**Task prompt:** Copy exactly, please, each line of the data below until the line that contains "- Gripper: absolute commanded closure" has been copied, beginning at the top.

Records from a collection:

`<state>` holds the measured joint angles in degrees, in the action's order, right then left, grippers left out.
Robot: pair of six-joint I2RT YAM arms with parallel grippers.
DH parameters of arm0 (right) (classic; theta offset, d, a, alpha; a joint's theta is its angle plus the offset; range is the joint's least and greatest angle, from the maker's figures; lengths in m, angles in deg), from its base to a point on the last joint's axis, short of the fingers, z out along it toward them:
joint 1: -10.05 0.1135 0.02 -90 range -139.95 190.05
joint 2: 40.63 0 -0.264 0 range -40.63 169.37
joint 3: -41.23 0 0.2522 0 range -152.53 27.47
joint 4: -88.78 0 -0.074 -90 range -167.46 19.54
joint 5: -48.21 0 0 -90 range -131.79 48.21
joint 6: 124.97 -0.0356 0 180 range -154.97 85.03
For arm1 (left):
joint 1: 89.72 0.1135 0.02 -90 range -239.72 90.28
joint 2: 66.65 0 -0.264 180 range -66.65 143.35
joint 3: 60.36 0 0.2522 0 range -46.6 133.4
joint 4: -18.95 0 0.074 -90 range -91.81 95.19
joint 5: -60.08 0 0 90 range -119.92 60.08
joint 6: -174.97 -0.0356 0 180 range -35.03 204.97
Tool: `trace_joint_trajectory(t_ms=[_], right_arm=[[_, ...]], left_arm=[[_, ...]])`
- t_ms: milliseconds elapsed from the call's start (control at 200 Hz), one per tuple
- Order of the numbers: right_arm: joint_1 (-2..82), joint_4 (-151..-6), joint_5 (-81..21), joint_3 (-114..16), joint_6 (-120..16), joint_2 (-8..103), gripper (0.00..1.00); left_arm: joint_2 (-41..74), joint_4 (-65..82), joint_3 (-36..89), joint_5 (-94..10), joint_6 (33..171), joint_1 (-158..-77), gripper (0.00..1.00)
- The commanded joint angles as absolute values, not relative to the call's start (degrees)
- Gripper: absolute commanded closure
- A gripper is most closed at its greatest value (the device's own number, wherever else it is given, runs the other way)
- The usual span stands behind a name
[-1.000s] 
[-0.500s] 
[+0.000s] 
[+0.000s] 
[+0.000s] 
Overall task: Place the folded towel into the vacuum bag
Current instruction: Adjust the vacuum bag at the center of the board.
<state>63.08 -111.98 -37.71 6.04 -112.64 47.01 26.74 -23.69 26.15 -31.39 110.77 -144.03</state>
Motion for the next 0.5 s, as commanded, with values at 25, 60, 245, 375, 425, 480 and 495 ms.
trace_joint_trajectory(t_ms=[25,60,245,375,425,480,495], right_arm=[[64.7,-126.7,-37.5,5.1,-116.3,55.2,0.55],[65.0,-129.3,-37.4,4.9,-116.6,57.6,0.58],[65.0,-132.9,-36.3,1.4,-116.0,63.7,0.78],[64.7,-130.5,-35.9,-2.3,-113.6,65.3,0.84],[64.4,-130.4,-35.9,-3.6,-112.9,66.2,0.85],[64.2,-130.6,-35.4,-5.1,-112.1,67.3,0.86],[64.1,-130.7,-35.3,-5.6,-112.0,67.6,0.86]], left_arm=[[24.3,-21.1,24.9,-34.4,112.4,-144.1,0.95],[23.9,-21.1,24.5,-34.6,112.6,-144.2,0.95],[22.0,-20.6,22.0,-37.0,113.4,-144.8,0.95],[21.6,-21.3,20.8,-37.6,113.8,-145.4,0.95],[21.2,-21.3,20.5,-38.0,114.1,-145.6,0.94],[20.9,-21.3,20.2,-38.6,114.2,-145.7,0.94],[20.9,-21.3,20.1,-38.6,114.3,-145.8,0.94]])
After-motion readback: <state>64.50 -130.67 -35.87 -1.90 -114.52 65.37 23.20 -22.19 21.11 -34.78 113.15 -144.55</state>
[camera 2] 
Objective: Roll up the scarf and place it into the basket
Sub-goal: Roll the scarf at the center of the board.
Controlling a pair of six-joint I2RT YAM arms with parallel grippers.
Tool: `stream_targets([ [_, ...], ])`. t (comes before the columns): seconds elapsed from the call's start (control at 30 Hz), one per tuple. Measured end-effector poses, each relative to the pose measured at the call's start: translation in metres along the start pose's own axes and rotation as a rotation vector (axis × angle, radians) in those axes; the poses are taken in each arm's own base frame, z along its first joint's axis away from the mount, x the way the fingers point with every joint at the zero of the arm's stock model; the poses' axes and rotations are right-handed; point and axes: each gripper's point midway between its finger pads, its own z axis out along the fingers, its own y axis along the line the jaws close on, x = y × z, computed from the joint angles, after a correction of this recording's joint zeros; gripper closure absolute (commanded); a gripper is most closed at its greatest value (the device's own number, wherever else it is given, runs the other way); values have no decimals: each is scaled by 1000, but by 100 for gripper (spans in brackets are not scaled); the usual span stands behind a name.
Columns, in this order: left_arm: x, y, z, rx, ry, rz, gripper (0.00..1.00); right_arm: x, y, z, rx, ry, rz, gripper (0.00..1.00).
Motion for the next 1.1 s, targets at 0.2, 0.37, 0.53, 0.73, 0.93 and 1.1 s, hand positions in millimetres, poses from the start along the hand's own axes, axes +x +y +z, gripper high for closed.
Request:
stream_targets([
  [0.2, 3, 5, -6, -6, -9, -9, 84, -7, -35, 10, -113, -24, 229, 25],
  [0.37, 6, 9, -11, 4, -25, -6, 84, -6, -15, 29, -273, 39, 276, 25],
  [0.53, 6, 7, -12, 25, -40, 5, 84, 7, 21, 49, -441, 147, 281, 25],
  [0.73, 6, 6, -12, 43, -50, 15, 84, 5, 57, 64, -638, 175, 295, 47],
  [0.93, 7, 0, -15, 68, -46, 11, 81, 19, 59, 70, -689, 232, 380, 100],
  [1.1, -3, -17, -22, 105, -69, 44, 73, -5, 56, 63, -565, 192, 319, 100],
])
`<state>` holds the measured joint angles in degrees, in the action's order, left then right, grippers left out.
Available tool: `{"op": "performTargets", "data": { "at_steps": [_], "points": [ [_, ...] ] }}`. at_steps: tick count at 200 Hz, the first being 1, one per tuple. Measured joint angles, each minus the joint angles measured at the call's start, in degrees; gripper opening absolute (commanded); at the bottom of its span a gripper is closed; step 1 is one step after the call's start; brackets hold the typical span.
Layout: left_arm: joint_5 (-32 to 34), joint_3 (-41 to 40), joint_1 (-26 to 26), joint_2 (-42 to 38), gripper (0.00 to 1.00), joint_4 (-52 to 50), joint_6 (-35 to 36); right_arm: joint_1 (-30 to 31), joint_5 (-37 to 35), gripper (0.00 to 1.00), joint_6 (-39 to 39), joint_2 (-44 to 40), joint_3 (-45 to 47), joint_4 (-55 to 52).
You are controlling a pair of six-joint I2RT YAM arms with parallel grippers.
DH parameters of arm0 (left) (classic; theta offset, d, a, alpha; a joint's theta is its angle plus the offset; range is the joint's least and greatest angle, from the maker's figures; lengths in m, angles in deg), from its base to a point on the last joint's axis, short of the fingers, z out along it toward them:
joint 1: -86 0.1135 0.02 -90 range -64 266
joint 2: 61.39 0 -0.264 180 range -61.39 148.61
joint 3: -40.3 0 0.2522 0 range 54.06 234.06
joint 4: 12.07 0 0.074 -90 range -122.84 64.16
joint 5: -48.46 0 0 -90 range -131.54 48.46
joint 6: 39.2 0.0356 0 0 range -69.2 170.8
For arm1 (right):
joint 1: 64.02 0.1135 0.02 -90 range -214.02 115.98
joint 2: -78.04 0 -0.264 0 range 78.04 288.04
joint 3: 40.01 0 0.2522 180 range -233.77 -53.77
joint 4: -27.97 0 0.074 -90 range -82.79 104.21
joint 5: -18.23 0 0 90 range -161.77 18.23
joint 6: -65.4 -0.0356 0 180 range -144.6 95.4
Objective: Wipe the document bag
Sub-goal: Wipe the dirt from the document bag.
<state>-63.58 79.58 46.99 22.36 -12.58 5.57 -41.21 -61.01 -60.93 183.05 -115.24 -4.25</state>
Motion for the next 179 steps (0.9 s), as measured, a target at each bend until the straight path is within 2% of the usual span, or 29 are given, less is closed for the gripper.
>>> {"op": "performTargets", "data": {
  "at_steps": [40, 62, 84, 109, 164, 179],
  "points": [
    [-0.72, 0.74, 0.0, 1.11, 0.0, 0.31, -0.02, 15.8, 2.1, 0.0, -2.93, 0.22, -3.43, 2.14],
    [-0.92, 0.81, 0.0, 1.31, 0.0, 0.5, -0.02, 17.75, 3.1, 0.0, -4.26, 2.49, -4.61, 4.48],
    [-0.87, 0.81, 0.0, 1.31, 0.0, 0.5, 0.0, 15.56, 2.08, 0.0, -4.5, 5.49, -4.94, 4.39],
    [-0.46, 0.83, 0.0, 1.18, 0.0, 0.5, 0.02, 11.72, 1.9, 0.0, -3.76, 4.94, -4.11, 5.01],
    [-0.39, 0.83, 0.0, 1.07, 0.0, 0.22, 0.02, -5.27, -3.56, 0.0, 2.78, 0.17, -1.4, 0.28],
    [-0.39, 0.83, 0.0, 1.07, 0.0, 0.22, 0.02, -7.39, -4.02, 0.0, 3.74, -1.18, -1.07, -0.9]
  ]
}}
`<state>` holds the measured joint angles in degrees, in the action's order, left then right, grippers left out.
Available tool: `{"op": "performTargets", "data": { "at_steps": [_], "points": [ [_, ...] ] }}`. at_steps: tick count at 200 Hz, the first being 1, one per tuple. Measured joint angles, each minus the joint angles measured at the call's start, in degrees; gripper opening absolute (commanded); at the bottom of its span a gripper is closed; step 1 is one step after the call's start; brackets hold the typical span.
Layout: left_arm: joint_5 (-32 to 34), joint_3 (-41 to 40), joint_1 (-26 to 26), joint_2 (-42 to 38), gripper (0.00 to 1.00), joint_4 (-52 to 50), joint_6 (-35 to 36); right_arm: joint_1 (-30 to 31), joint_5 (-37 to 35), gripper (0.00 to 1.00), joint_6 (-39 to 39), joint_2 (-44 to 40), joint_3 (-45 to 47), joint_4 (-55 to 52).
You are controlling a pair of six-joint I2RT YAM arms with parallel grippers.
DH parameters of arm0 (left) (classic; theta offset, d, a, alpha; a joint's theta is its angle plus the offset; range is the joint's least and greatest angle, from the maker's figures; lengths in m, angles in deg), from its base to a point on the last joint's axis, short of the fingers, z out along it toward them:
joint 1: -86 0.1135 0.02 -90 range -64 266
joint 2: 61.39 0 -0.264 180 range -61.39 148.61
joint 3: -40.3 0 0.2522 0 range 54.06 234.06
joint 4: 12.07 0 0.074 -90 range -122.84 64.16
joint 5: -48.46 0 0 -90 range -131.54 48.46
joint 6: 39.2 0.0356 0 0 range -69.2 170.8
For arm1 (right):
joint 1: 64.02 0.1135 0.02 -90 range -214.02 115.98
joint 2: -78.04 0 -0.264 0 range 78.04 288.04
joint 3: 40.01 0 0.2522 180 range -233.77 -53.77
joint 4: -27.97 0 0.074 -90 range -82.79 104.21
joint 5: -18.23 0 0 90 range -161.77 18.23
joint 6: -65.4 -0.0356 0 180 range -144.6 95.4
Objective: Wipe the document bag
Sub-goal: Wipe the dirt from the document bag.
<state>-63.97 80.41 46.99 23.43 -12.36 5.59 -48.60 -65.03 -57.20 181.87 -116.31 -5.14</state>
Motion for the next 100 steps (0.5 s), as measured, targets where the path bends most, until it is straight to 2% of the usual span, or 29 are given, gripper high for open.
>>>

**Answer below:**
`<state>` holds the measured joint angles in degrees, in the action's order, right then left, grippers left out.
Robot: pair of six-joint I2RT YAM arms with parallel grippers.
DH parameters of arm0 (right) (classic; theta offset, d, a, alpha; a joint's theta is its angle plus the offset; range is the joint's least and greatest angle, from the maker's figures; lengths in m, angles in deg), from its base to a point on the last joint's axis, short of the fingers, z out along it toward them:
joint 1: -10.05 0.1135 0.02 -90 range -139.95 190.05
joint 2: 40.63 0 -0.264 0 range -40.63 169.37
joint 3: -41.23 0 0.2522 0 range -152.53 27.47
joint 4: -88.78 0 -0.074 -90 range -167.46 19.54
joint 5: -48.21 0 0 -90 range -131.79 48.21
joint 6: 124.97 -0.0356 0 180 range -154.97 85.03
For arm1 (left):
joint 1: 89.72 0.1135 0.02 -90 range -239.72 90.28
joint 2: 66.65 0 -0.264 180 range -66.65 143.35
joint 3: 60.36 0 0.2522 0 range -46.6 133.4
joint 4: -18.95 0 0.074 -90 range -91.81 95.19
joint 5: -60.08 0 0 90 range -119.92 60.08
joint 6: -174.97 -0.0356 0 180 range -35.03 204.97
Tool: `trace_joint_trajectory(t_ms=[_], right_arm=[[_, ...]], left_arm=[[_, ...]])`
- t_ms: milliseconds elapsed from the call's start (control at 200 Hz), one per tuple
- Order of the numbers: right_arm: joint_1 (-2..82), joint_4 (-151..-6), joint_5 (-81..21), joint_3 (-114..16), joint_6 (-120..16), joint_2 (-8..103), gripper (0.00..1.00); left_arm: joint_2 (-41..74), joint_4 (-65..82), joint_3 (-36..89), joint_5 (-94..10), joint_6 (33..171), joint_1 (-158..-77), gripper (0.00..1.00)
- The commanded joint angles as absolute values, not relative to the call's start (degrees)
- Gripper: absolute commanded closure

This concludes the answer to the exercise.